Produce an exact copy of the lines from the line that contains "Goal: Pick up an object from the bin" to the end of the listing below.

Content starts

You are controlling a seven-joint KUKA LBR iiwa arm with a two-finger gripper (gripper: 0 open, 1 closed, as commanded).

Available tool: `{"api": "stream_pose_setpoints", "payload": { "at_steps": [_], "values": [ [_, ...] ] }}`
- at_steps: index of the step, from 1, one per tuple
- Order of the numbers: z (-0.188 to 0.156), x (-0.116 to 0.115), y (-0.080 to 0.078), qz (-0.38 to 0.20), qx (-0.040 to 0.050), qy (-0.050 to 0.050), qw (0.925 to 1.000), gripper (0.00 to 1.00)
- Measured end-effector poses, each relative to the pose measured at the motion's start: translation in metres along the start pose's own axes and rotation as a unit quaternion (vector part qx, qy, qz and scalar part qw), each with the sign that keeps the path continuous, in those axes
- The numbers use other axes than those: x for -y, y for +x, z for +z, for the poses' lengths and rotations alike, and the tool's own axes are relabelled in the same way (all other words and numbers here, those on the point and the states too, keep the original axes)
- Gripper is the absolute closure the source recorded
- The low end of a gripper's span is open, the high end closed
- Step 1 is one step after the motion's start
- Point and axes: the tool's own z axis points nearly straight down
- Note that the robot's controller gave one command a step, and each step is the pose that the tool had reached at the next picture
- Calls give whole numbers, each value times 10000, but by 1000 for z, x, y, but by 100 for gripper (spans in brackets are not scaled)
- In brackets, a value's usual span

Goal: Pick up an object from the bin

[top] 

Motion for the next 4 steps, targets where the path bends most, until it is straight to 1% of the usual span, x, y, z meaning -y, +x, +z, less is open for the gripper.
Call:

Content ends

* _Written solution_:
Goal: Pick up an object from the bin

[top] 

Motion for the next 4 steps, targets where the path bends most, until it is straight to 1% of the usual span, x, y, z meaning -y, +x, +z, less is open for the gripper.
Call:

This output is complete.